A ces mots, le front du Corse se dérida, et il regarda autour de lui avec satisfaction.

— Vous n’êtes pas mal ici, dit-il souriant, comme s’il voulait y loger. Et tu es habillé tout en rouge comme un cardinal.

— Il ne tiendra qu’à toi de parvenir et d’avoir un palais à Paris, dit Bonaparte qui toisait son compatriote. Il m’arrivera plus d’une fois de regarder autour de moi pour chercher un ami dévoué auquel je puisse me confier.

Un soupir de joie sortit de la vaste poitrine de Piombo qui tendit la main au premier consul en lui disant : — Il y a encore du Corse en toi !

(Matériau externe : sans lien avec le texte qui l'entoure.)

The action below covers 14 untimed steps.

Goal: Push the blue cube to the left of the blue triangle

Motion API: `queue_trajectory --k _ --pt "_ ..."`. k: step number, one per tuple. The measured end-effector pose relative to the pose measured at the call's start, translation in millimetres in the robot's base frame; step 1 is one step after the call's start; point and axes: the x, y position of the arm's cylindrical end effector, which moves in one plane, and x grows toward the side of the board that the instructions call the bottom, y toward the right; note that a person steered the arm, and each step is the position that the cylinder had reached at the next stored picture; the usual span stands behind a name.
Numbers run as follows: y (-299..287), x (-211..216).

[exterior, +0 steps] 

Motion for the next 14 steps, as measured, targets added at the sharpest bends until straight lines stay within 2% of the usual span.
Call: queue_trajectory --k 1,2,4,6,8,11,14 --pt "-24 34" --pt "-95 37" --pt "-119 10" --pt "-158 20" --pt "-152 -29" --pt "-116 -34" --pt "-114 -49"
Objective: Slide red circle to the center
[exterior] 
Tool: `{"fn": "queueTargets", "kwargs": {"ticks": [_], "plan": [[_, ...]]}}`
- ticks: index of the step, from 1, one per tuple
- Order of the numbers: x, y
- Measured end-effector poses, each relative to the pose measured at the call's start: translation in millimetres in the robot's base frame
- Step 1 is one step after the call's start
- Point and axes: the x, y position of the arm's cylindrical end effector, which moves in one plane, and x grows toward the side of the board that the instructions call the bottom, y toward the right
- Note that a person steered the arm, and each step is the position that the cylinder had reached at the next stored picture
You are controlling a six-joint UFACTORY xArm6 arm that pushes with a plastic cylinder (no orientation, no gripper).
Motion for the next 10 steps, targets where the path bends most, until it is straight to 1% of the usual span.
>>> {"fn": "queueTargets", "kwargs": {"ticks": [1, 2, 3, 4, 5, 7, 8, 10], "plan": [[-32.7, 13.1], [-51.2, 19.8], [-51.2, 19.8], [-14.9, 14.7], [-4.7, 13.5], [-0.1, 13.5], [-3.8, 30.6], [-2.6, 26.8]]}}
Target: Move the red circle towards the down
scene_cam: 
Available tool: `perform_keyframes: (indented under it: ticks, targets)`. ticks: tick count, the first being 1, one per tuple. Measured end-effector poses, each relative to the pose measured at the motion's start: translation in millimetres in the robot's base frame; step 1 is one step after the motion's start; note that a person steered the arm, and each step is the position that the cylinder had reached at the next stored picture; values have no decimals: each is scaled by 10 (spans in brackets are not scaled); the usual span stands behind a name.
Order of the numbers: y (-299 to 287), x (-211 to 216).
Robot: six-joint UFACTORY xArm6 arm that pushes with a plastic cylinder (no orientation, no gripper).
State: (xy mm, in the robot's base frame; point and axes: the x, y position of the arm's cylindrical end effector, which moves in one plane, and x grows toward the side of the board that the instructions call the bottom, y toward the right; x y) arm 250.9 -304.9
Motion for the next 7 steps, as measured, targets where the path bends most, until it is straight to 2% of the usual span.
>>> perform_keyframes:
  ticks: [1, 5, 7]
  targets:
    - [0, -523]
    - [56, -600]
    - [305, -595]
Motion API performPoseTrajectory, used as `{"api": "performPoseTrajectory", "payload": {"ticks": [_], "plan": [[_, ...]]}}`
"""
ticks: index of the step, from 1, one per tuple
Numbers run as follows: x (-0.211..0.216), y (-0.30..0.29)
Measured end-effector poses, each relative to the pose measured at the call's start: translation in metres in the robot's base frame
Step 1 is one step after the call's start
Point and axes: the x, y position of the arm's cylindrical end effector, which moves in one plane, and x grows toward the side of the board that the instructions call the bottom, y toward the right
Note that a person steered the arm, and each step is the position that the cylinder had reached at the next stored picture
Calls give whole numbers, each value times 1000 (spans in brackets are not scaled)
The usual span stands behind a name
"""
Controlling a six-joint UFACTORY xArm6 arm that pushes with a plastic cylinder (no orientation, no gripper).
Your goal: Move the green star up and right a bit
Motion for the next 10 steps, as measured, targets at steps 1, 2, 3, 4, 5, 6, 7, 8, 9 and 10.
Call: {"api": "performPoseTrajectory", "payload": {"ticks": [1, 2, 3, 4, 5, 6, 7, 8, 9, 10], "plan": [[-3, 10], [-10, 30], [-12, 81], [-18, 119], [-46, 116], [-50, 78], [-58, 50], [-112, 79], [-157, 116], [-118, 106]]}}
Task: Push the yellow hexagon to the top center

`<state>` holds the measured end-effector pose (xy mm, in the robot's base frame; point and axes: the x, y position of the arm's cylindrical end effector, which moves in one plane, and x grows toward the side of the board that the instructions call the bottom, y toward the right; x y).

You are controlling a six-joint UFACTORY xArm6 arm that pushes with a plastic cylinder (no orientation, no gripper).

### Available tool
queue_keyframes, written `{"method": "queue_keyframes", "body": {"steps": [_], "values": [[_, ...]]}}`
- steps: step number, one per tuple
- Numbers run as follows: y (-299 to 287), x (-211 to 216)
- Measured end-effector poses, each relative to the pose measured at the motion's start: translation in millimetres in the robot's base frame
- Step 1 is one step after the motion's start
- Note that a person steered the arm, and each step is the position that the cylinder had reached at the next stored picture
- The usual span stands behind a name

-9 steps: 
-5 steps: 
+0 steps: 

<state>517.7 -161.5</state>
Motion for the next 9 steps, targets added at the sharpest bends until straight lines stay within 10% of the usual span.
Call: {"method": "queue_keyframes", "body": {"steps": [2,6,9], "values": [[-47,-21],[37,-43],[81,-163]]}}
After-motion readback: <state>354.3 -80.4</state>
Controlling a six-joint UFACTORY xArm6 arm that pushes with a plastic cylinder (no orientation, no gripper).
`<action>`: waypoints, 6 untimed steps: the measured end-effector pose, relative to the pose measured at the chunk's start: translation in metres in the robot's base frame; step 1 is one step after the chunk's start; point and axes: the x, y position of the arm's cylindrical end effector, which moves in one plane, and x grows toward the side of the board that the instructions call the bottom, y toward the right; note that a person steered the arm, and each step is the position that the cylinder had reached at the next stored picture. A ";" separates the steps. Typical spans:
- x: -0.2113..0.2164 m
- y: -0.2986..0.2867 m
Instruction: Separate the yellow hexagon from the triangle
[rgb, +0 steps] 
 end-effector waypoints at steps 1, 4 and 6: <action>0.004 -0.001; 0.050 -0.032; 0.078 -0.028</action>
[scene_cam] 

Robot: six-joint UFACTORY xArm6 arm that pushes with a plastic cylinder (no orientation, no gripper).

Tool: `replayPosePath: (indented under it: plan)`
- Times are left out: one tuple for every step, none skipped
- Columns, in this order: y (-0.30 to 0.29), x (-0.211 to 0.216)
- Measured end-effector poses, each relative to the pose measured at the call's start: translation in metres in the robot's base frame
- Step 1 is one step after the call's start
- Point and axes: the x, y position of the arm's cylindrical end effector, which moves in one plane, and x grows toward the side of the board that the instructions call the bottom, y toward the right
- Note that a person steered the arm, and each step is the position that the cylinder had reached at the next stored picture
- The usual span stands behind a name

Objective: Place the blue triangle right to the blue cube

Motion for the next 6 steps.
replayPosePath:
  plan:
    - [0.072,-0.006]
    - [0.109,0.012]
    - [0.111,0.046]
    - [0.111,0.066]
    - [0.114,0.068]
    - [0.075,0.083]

Bonaparte sourit. Il regarda silencieusement cet homme, qui lui apportait en quelque sorte l’air de sa patrie, de cette île où naguère il avait été sauvé si miraculeusement de la haine du parti anglais, et qu’il ne devait plus revoir. Il fit un signe à son frère, qui emmena Bartholoméo di Piombo. Lucien s’enquit avec intérêt de la situation financière de l’ancien protecteur de leur famille. Piombo amena le ministre de l’intérieur auprès d’une fenêtre, et lui montra sa femme et Ginevra, assises toutes deux sur un tas de pierres.

— Nous sommes venus de Fontainebleau ici à pied, et nous n’avons pas une obole, lui dit-il.

Lucien donna sa bourse à son compatriote et lui recommanda de venir le trouver le lendemain afin d’aviser aux moyens d’assurer le sort de sa famille. La valeur de tous les biens que Piombo possédait en Corse ne pouvait guère le faire vivre honorablement à Paris.

Quinze ans s’écoulèrent entre l’arrivée de la famille Piombo à Paris et l’aventure suivante, qui, sans le récit de ces événements, eût été moins intelligible.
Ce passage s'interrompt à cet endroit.